#### TASK INSTRUCTIONS:
State how many lines in the entries below contain "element". Write nothing but the number.

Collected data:
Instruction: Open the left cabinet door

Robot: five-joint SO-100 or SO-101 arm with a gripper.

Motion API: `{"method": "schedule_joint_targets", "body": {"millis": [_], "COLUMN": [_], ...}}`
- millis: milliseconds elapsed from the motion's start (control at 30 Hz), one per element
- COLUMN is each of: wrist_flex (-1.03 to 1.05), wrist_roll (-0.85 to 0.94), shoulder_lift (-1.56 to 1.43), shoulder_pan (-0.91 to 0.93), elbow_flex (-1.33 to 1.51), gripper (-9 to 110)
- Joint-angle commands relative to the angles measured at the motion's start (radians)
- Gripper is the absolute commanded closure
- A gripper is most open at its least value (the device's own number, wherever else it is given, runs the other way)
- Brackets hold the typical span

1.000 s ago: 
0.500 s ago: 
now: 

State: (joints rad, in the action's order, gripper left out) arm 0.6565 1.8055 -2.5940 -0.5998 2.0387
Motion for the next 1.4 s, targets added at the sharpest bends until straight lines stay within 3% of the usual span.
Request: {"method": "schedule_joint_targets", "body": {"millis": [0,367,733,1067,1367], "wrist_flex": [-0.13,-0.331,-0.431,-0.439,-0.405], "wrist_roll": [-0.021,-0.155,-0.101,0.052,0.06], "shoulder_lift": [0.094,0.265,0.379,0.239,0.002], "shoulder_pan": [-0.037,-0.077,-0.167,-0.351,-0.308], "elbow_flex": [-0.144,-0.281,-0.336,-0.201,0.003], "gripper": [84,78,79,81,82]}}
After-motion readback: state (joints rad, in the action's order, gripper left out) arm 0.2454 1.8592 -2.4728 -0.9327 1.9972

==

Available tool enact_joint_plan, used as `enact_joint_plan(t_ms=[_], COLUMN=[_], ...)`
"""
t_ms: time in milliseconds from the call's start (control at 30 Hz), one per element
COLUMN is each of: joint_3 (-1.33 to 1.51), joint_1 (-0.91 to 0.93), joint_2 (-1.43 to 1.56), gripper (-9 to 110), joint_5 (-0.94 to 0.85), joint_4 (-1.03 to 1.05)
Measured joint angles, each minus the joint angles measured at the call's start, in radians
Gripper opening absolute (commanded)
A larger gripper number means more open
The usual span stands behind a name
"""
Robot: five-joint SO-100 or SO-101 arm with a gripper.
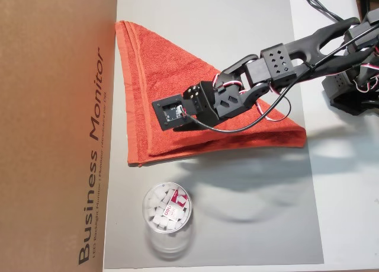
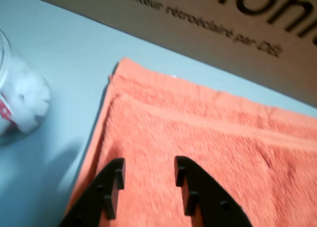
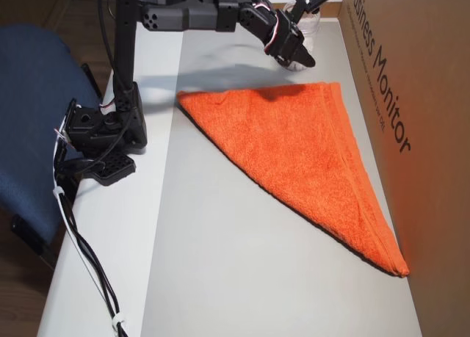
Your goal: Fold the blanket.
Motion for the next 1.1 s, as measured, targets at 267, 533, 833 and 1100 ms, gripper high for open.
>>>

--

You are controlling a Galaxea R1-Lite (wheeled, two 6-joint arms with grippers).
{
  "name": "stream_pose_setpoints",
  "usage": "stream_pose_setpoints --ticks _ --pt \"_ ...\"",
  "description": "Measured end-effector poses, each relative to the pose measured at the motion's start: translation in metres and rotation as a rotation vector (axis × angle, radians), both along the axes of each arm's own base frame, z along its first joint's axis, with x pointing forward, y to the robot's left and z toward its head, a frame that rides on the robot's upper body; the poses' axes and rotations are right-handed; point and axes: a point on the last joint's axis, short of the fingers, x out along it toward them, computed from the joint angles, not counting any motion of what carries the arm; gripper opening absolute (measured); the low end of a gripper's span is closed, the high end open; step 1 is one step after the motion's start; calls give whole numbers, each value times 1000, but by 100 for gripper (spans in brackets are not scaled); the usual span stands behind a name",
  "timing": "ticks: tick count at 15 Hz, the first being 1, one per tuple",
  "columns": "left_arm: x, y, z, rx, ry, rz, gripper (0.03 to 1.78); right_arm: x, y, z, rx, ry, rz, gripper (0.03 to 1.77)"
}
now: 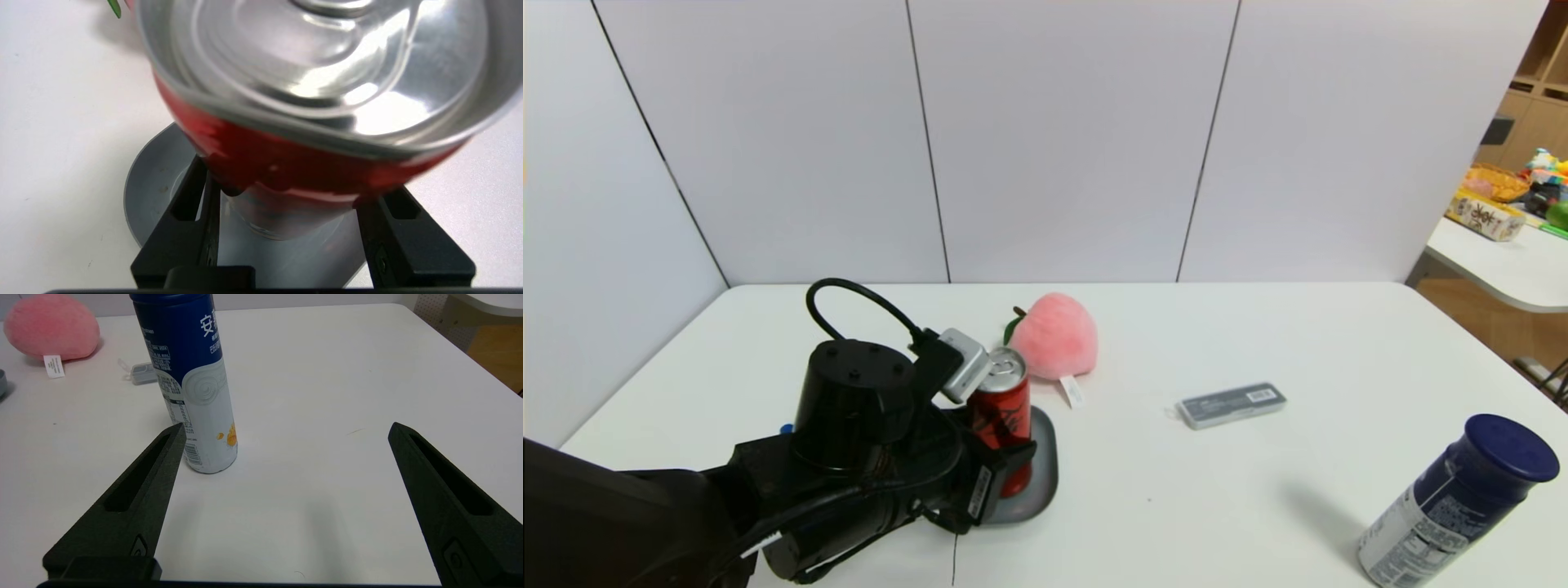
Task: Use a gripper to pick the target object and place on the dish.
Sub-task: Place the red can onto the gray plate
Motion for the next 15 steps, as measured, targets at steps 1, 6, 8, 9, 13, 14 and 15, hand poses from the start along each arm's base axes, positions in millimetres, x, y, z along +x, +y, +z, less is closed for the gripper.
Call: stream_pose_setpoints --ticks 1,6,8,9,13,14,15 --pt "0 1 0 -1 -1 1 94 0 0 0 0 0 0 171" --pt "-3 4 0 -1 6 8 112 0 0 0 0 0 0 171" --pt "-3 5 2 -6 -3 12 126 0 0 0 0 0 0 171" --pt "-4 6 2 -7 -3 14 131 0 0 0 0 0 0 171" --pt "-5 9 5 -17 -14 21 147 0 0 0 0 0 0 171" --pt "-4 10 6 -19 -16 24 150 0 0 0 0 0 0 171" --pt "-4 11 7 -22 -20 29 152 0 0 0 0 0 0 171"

#### RESULT FOR THIS TASK:
2